# Exercise objective
Please copy out each line of the entries in which "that" appears.

··· The records

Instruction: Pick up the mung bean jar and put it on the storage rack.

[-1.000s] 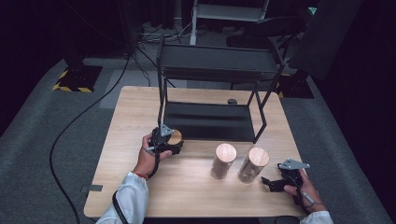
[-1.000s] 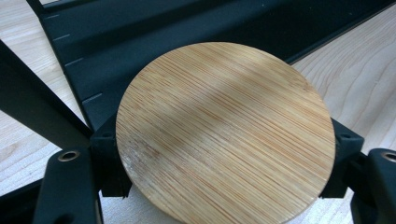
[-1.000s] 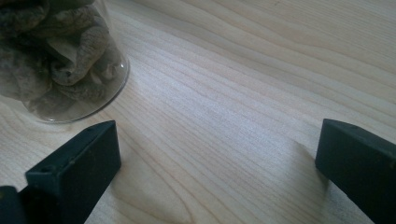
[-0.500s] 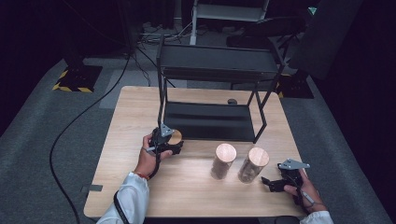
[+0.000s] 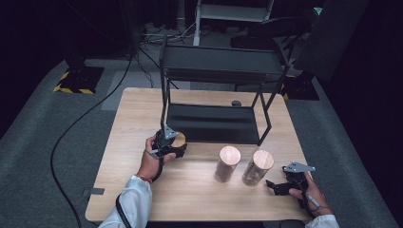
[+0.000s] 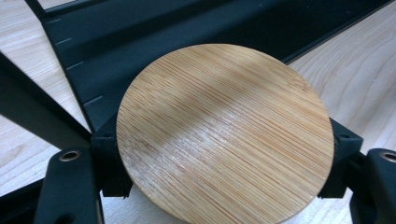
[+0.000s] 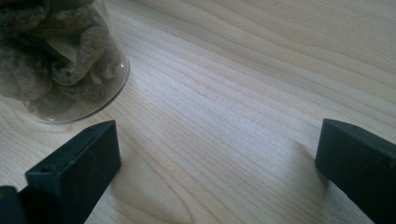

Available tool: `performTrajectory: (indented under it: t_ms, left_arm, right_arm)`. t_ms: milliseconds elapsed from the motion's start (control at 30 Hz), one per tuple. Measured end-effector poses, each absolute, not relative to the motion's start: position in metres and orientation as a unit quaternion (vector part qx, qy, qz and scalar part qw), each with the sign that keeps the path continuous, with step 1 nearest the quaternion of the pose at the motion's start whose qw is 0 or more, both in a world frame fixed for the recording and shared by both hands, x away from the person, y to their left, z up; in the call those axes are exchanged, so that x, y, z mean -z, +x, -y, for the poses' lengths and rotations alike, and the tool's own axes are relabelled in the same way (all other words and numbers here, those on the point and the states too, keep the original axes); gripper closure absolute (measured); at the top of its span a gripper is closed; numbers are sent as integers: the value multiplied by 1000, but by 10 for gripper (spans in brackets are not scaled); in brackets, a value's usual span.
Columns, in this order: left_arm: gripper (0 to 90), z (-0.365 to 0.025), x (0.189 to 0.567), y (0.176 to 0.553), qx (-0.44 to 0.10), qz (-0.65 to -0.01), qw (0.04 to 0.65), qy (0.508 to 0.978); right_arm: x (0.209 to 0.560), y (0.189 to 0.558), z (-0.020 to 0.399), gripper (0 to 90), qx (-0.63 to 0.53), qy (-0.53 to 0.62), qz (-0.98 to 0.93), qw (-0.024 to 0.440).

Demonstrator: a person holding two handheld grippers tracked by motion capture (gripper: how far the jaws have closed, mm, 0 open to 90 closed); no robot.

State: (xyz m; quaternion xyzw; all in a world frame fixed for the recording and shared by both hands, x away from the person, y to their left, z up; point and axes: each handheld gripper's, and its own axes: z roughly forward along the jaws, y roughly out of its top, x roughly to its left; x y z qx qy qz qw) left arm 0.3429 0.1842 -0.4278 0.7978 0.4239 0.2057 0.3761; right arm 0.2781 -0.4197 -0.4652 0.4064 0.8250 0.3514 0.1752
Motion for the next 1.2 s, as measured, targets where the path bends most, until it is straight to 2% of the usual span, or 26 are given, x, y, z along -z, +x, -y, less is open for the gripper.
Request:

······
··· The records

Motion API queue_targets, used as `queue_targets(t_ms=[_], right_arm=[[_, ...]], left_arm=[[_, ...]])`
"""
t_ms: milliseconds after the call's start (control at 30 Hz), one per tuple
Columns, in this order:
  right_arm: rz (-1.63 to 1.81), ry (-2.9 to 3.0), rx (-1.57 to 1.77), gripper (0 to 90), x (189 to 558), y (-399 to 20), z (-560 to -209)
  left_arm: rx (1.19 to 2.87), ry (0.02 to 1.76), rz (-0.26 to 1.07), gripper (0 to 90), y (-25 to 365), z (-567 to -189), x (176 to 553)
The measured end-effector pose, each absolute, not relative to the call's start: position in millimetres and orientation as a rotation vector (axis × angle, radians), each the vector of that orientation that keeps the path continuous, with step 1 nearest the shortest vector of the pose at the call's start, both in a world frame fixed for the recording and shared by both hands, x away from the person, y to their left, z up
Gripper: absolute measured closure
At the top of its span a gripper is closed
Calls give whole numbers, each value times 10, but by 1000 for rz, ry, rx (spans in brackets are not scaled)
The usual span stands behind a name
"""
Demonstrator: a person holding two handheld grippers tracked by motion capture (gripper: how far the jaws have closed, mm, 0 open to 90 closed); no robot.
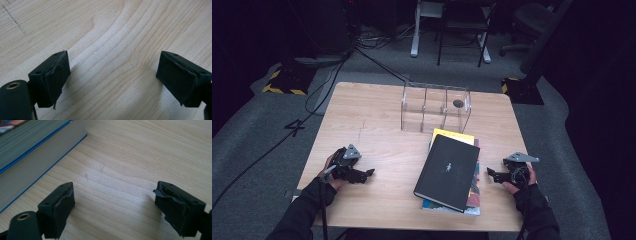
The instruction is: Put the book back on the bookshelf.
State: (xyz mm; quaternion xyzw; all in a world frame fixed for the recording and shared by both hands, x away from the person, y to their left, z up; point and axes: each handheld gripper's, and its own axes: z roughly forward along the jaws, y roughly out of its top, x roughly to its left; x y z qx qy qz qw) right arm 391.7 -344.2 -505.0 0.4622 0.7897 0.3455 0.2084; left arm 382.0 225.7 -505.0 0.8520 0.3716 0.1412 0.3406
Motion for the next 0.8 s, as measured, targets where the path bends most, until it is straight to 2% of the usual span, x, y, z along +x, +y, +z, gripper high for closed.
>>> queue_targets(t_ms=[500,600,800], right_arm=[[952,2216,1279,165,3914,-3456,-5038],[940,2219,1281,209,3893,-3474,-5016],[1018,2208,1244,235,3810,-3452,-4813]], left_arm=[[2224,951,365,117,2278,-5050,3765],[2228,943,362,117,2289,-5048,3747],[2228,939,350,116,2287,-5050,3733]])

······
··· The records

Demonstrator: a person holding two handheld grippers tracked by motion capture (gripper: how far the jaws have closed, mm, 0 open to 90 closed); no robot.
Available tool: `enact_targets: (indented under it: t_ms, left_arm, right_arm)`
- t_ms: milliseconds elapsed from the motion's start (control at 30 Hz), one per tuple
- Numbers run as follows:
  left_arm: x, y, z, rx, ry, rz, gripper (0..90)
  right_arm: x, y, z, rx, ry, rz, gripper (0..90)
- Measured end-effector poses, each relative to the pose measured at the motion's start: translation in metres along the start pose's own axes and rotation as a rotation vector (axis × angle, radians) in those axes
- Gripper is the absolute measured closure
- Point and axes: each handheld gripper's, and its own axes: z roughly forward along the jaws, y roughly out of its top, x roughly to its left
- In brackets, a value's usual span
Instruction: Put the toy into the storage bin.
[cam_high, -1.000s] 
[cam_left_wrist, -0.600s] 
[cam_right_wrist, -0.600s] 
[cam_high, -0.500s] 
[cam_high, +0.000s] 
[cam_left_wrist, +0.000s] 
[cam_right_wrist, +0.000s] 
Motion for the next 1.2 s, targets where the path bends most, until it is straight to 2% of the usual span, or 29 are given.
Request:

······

# Result of the exercise
Available tool: `performTrajectory: (indented under it: t_ms, left_arm, right_arm)`. t_ms: milliseconds elapsed from the motion's start (control at 30 Hz), one per tuple. Measured end-effector poses, each absolute, not relative to the motion's start: position in metres and orientation as a unit quaternion (vector part qx, qy, qz and scalar part qw), each with the sign that keeps the path continuous, with step 1 nearest the quaternion of the pose at the motion's start whose qw is 0 or more, both in a world frame fixed for the recording and shared by both hands, x away from the person, y to their left, z up; in the call those axes are exchanged, so that x, y, z mean -z, +x, -y, for the poses' lengths and rotations alike, and the tool's own axes are relabelled in the same way (all other words and numbers here, those on the point and the states too, keep the original axes); gripper closure absolute (measured); at the top of its span a gripper is closed; numbers are sent as integers: the value multiplied by 1000, but by 10 for gripper (spans in brackets are not scaled); in brackets, a value's usual span.
The measured end-effector pose, each absolute, not relative to the call's start: position in millimetres and orientation as a rotation vector (axis × angle, radians), each the vector of that orientation that keeps the path continuous, with step 1 nearest the shortest vector of the pose at the call's start, both in a world frame fixed for the recording and shared by both hands, x away from the person, y to their left, z up

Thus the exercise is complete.